__Work instruction__
Using the entries below, copy out all lines where "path" is found.

__Extracted entries__
☆ ☆ ☆

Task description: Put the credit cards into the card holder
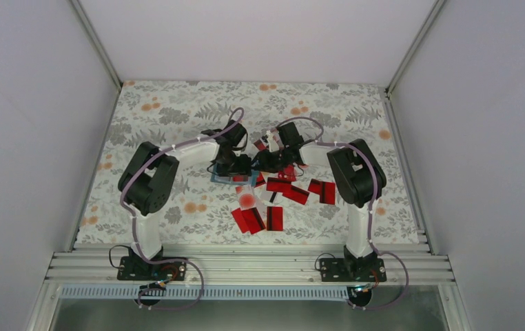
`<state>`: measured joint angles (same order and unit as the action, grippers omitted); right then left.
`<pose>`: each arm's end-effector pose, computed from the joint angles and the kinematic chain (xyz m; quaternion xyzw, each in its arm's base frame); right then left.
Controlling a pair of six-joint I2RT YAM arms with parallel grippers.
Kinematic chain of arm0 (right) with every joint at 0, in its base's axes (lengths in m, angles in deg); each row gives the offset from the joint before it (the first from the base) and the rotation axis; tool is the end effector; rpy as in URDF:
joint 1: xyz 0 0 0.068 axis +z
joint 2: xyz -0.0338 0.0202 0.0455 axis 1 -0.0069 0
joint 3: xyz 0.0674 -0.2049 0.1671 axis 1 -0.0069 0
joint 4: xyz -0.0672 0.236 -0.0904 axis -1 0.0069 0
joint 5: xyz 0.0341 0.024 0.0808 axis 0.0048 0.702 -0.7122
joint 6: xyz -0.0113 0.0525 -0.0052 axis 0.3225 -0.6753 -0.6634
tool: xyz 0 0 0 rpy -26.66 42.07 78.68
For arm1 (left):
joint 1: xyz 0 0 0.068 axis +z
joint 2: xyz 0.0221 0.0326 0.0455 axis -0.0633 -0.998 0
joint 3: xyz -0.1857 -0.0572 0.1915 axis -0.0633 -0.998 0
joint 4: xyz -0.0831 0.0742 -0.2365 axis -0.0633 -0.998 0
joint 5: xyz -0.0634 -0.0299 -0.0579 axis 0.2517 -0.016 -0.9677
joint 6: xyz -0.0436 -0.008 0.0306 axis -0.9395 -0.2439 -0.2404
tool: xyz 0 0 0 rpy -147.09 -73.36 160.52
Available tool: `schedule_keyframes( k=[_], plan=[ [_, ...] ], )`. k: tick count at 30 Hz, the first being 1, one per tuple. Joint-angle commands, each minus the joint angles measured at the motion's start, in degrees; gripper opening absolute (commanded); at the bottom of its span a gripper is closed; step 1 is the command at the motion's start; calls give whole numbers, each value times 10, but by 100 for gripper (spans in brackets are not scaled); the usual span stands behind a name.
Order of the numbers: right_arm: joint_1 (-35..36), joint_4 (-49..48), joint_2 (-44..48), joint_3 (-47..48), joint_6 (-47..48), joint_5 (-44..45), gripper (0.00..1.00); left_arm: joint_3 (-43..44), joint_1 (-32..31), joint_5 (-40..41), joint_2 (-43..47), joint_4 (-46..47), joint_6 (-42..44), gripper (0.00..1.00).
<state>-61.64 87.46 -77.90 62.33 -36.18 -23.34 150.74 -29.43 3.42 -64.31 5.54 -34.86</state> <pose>0.3382 0.2068 0.1127 -0.1011 0.8968 0.4263 0.0619 0.3099 -0.2121 0.1541 0.0427 0.9812 -0.1793 0.0577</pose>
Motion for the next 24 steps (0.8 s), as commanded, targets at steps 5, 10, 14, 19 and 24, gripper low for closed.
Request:
schedule_keyframes(
  k=[5, 10, 14, 19, 24],
  plan=[
    [12, 64, -14, -23, -12, 21, 37, 62, -50, 45, -67, -43, 23, 67],
    [12, 71, 0, -19, -2, 13, 39, 93, -63, 70, -82, -64, 39, 67],
    [12, 86, 5, 1, 11, 16, 42, 102, -68, 71, -80, -65, 51, 73],
    [11, 110, 11, 32, 25, 29, 45, 94, -69, 64, -65, -52, 56, 85],
    [7, 136, 20, 51, 38, 41, 47, 94, -69, 45, -60, -33, 57, 91]
  ],
)
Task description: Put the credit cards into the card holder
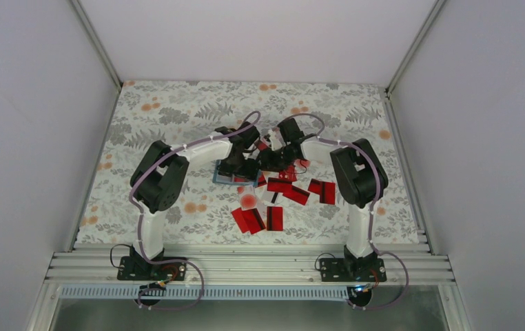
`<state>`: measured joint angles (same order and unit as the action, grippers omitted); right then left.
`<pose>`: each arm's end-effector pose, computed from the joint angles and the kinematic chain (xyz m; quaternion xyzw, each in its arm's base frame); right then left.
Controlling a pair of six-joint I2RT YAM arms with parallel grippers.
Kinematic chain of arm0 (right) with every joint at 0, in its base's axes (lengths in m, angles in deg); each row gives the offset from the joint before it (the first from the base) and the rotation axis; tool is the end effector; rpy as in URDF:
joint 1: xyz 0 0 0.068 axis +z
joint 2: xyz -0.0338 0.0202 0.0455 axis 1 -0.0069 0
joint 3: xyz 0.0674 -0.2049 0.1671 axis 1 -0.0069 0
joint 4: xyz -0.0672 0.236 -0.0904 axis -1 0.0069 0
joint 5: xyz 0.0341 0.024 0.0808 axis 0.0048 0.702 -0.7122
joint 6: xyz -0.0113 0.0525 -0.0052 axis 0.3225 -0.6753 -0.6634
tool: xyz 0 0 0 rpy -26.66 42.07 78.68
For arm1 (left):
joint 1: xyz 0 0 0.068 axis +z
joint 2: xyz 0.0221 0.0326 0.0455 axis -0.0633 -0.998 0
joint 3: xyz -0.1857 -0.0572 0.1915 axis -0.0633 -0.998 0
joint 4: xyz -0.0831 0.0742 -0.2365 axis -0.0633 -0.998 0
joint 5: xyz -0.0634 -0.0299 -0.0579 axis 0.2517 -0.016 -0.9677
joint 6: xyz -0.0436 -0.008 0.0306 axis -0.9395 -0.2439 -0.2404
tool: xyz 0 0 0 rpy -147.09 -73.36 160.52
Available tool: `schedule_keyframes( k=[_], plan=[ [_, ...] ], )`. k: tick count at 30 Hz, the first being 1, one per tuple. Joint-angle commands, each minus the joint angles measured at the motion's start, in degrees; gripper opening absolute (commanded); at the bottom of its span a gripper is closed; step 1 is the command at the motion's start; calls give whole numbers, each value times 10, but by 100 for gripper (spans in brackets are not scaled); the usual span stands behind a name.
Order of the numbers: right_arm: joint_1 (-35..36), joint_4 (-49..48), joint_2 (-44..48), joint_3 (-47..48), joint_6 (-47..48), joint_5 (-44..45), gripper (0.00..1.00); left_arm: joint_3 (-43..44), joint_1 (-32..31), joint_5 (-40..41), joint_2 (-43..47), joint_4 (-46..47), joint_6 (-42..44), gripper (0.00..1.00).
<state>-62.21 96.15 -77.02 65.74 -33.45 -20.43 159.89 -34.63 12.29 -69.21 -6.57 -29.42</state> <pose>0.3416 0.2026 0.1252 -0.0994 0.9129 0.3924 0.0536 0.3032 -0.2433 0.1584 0.1210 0.9886 -0.0793 0.0405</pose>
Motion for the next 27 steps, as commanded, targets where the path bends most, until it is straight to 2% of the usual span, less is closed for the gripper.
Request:
schedule_keyframes(
  k=[1, 10, 16, 27],
  plan=[
    [10, 53, 16, 17, 12, 17, 47, 5, -17, -42, -15, 89, 4, 92],
    [-11, 56, 91, -14, 14, 49, 50, 44, -16, -38, -43, 92, 14, 94],
    [-12, 43, 119, -58, 7, 48, 49, 75, -16, -33, -66, 80, 14, 92],
    [-18, 42, 139, -80, -9, 76, 49, 82, -20, -2, -53, 71, -19, 79]
  ],
)
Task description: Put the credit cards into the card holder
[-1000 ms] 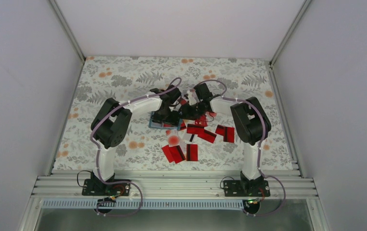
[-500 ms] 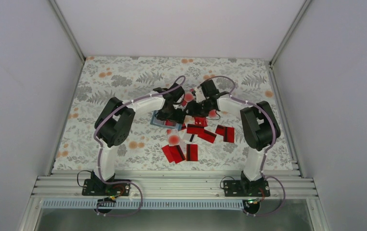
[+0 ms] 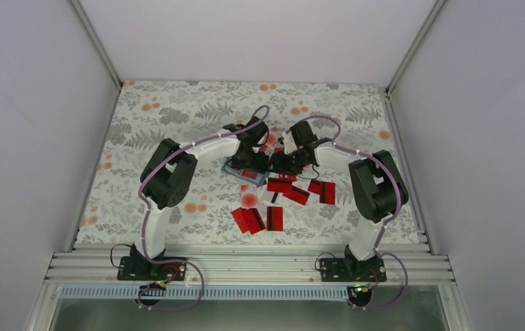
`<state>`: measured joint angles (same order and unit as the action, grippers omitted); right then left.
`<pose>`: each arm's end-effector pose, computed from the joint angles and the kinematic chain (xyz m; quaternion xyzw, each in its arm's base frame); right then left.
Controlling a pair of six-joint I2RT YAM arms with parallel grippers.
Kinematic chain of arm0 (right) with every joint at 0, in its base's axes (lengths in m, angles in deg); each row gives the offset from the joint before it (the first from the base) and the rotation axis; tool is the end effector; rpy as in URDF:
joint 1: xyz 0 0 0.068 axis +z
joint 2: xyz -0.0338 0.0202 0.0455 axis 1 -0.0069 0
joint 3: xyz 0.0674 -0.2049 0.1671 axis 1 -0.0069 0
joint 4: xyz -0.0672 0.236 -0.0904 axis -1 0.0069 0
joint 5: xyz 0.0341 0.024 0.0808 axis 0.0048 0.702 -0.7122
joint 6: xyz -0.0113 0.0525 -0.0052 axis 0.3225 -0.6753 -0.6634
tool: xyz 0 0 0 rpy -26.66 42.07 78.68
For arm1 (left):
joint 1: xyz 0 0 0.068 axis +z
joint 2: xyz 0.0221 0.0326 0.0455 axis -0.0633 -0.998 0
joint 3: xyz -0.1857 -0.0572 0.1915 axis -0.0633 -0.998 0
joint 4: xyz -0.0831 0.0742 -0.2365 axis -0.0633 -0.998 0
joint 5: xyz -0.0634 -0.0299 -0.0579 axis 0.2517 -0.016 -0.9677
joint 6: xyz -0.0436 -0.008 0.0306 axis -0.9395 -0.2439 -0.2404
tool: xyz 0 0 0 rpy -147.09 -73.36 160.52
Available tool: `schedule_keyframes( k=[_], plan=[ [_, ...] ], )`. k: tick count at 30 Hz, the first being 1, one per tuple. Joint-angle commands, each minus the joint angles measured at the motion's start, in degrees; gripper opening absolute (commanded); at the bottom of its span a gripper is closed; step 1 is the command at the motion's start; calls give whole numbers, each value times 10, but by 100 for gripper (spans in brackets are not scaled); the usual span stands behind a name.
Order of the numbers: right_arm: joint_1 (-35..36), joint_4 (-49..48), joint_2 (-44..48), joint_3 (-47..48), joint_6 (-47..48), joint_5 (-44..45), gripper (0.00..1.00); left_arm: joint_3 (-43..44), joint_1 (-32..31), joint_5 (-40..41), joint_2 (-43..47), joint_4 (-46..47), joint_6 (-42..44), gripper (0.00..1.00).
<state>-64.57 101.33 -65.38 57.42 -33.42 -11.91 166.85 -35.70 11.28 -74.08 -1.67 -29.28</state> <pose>0.3113 0.1657 0.1523 -0.0600 0.9402 0.3254 0.0813 0.3259 -0.2720 0.1594 0.1345 0.9799 -0.1188 0.0868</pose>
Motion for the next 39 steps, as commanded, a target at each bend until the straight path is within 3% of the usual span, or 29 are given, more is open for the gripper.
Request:
schedule_keyframes(
  k=[1, 5, 8, 12, 39],
  plan=[
    [5, -10, 23, 3, -10, -7, 49, 10, -11, 8, -3, 23, -22, 78],
    [1, -12, 26, 2, -15, 2, 49, -4, -14, 11, 4, 29, -26, 69],
    [-8, -12, 30, 2, -23, 10, 49, -14, -15, 2, 11, 35, -27, 68],
    [-25, -8, 31, 4, -21, 7, 50, -24, -14, -18, 32, 43, -41, 73],
    [-45, -35, 37, -19, -51, -100, 57, -14, -2, -90, 58, 61, -61, 80]
  ],
)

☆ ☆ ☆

__Reply to the task__
Motion for the next 27 steps, as commanded, targets where the path bends most, until it is straight to 2% of the usual span, less is closed for the gripper.
Motion for the next 39 steps, as commanded, a target at each bend until the straight path is within 3% of the usual span, or 29 are given, more is open for the gripper.

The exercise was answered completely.